[Collection entries]
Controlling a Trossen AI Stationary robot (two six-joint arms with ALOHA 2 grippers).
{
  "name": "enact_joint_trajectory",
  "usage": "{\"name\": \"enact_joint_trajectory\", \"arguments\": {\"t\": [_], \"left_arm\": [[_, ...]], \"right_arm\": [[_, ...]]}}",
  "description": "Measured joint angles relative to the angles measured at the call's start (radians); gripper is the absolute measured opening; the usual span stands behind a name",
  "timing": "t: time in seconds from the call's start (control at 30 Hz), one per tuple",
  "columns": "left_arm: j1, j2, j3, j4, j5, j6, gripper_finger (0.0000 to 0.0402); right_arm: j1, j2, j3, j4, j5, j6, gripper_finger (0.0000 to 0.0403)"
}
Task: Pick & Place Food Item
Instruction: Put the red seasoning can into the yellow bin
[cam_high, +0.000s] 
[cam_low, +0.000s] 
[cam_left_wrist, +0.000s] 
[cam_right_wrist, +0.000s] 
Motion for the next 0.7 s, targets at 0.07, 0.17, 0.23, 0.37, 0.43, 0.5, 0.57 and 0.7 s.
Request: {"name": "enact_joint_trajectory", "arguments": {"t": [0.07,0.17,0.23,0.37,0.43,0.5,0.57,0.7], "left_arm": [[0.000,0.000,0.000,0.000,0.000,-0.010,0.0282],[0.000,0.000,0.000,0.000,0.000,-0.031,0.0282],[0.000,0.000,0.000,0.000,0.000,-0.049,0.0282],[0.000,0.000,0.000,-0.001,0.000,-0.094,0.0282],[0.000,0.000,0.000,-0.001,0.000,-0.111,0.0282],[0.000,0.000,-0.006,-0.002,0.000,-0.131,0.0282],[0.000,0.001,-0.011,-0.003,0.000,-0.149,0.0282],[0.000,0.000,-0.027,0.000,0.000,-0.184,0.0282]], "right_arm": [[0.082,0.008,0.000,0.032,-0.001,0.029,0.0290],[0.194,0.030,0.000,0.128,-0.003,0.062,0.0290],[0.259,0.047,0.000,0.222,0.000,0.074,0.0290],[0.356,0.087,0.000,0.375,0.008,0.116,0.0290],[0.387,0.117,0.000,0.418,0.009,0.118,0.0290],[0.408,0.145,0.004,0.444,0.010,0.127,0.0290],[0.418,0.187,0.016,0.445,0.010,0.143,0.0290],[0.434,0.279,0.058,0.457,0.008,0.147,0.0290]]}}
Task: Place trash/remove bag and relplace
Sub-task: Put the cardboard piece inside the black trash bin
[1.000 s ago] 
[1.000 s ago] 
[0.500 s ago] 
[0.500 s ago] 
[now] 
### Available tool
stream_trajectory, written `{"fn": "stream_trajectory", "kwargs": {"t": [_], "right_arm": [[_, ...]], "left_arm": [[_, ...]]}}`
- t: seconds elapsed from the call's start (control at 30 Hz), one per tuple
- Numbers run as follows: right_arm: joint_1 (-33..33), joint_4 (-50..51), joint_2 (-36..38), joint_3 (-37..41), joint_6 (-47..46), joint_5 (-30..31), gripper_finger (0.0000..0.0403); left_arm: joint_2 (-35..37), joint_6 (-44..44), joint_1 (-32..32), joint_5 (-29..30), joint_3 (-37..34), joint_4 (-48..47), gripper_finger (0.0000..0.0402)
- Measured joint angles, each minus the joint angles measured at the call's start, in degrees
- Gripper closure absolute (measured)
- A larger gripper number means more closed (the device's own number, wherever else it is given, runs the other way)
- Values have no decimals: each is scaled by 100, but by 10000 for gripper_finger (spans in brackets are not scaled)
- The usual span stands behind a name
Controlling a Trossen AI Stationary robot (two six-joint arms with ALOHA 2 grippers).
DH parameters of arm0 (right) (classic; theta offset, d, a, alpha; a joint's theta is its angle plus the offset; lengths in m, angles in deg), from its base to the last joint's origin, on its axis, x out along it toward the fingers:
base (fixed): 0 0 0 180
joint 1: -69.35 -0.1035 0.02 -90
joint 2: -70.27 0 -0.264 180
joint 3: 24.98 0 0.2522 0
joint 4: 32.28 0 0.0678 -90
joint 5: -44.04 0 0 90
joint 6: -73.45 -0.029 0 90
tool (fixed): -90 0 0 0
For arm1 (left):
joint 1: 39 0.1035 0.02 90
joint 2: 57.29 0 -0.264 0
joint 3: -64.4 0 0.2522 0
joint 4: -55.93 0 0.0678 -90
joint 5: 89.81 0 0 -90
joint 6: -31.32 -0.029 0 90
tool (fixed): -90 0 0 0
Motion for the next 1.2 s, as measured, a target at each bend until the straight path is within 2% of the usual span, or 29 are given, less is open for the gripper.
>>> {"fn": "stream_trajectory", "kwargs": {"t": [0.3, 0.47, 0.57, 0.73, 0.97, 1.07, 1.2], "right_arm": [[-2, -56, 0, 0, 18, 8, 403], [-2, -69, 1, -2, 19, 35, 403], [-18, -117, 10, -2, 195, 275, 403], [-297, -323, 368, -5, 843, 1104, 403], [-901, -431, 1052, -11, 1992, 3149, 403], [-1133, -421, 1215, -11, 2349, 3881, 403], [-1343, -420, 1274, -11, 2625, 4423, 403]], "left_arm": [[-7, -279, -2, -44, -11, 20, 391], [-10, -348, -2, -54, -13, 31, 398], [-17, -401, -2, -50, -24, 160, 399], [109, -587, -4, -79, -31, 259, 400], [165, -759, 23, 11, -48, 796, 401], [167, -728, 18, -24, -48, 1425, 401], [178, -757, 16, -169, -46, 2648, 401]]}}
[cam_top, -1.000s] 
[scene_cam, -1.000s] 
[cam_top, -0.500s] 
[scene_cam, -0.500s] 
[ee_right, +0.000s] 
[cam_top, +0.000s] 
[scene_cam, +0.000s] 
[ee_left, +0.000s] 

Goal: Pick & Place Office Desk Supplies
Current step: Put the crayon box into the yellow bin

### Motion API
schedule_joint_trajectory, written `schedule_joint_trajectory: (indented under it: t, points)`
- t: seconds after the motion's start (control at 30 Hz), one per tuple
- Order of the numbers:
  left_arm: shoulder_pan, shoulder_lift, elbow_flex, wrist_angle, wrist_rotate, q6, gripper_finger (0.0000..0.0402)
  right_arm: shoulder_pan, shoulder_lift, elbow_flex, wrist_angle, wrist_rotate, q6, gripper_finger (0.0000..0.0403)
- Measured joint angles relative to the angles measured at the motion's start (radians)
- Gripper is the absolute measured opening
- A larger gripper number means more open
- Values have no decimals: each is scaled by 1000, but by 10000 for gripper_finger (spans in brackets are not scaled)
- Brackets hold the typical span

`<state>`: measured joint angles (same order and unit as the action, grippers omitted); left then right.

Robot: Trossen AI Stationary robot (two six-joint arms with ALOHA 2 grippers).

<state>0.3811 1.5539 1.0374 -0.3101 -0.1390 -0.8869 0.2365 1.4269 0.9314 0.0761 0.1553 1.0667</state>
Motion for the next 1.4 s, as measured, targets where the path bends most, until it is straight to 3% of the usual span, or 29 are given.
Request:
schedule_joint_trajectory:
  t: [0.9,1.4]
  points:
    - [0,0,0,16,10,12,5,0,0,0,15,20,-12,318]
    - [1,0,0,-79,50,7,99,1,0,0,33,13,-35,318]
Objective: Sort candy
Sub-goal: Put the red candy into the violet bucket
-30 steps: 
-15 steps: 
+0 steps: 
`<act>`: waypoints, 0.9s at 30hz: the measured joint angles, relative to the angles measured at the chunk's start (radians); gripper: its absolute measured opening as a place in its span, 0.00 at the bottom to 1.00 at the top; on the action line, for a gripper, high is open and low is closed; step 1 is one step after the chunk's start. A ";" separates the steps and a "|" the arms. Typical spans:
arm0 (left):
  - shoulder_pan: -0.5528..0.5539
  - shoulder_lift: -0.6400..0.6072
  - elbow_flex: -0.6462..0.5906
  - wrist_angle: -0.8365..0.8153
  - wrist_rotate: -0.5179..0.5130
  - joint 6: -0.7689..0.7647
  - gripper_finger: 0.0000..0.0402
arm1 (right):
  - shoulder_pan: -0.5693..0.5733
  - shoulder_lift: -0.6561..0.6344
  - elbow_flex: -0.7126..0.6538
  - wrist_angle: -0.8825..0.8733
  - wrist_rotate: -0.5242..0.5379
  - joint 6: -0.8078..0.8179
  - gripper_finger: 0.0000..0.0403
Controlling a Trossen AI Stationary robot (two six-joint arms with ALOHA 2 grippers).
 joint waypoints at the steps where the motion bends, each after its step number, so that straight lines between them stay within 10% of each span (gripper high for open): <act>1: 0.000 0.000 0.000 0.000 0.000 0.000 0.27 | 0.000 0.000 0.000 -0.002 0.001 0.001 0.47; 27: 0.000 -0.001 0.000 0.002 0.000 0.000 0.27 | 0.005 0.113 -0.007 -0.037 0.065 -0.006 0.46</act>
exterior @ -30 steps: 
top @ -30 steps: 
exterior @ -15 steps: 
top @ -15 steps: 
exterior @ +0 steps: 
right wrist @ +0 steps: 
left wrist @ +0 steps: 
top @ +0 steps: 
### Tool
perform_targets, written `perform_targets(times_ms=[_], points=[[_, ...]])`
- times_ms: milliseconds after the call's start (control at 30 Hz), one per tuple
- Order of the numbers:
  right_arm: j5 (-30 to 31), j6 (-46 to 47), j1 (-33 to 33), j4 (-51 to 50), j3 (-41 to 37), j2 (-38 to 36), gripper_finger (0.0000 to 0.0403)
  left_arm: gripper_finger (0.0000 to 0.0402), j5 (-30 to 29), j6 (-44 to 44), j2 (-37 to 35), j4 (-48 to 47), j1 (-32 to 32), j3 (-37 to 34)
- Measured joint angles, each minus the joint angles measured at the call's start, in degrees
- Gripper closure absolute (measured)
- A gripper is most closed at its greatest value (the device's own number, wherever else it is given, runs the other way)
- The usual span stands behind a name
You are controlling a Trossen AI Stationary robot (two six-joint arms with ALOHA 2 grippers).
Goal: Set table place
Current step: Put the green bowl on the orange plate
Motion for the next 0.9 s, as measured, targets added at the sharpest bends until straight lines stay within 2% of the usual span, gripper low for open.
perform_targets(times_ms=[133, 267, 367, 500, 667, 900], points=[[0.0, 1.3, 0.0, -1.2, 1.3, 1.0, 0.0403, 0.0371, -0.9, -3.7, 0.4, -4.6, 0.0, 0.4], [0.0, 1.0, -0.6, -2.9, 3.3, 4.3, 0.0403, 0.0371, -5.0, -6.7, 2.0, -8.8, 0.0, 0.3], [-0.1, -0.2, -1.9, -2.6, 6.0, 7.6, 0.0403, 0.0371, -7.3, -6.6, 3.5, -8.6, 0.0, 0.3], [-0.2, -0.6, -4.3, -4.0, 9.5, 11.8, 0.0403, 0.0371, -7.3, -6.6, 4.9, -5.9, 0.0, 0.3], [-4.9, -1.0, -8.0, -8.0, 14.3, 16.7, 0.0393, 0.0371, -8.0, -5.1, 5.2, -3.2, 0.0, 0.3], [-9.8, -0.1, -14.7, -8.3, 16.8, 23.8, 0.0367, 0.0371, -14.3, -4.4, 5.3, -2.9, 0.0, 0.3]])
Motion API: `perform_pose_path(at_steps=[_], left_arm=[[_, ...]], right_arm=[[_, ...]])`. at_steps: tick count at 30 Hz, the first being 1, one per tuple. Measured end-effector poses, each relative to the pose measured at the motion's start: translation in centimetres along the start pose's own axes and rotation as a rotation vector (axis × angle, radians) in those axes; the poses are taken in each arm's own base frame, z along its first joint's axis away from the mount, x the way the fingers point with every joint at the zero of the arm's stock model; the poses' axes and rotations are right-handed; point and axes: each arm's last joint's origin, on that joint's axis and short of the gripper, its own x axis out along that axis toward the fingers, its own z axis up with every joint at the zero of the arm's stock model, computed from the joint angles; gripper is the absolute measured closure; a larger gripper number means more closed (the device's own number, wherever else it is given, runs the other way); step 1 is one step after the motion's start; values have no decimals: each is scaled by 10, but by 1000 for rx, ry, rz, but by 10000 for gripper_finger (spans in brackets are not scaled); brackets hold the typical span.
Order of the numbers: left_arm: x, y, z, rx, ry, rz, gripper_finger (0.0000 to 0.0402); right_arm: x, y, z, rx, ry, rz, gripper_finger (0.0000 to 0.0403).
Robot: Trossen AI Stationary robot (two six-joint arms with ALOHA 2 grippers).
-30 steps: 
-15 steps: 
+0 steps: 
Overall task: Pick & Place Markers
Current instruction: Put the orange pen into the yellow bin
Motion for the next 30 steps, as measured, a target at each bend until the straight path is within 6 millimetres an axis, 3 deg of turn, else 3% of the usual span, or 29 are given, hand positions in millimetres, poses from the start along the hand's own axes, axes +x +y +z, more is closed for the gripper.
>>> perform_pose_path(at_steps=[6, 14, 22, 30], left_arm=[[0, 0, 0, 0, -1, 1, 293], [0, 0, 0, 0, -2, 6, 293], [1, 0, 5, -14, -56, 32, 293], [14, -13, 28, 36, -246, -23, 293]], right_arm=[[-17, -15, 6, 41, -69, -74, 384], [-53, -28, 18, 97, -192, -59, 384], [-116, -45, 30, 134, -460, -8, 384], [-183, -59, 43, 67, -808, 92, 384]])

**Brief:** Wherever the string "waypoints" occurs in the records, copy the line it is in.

**Response to the task:**
`<act>`: waypoints, 0.9s at 30hz: the measured joint angles, relative to the angles measured at the chunk's start (radians); gripper: its absolute measured opening as a place in its span, 0.00 at the bottom to 1.00 at the top; on the action line, for a gripper, high is open and low is closed; step 1 is one step after the chunk's start. A ";" separates the steps and a "|" the arms. Typical spans:
 joint waypoints at the steps where the motion bends, each after its step number, so that straight lines between them stay within 10% of each span (gripper high for open): <act>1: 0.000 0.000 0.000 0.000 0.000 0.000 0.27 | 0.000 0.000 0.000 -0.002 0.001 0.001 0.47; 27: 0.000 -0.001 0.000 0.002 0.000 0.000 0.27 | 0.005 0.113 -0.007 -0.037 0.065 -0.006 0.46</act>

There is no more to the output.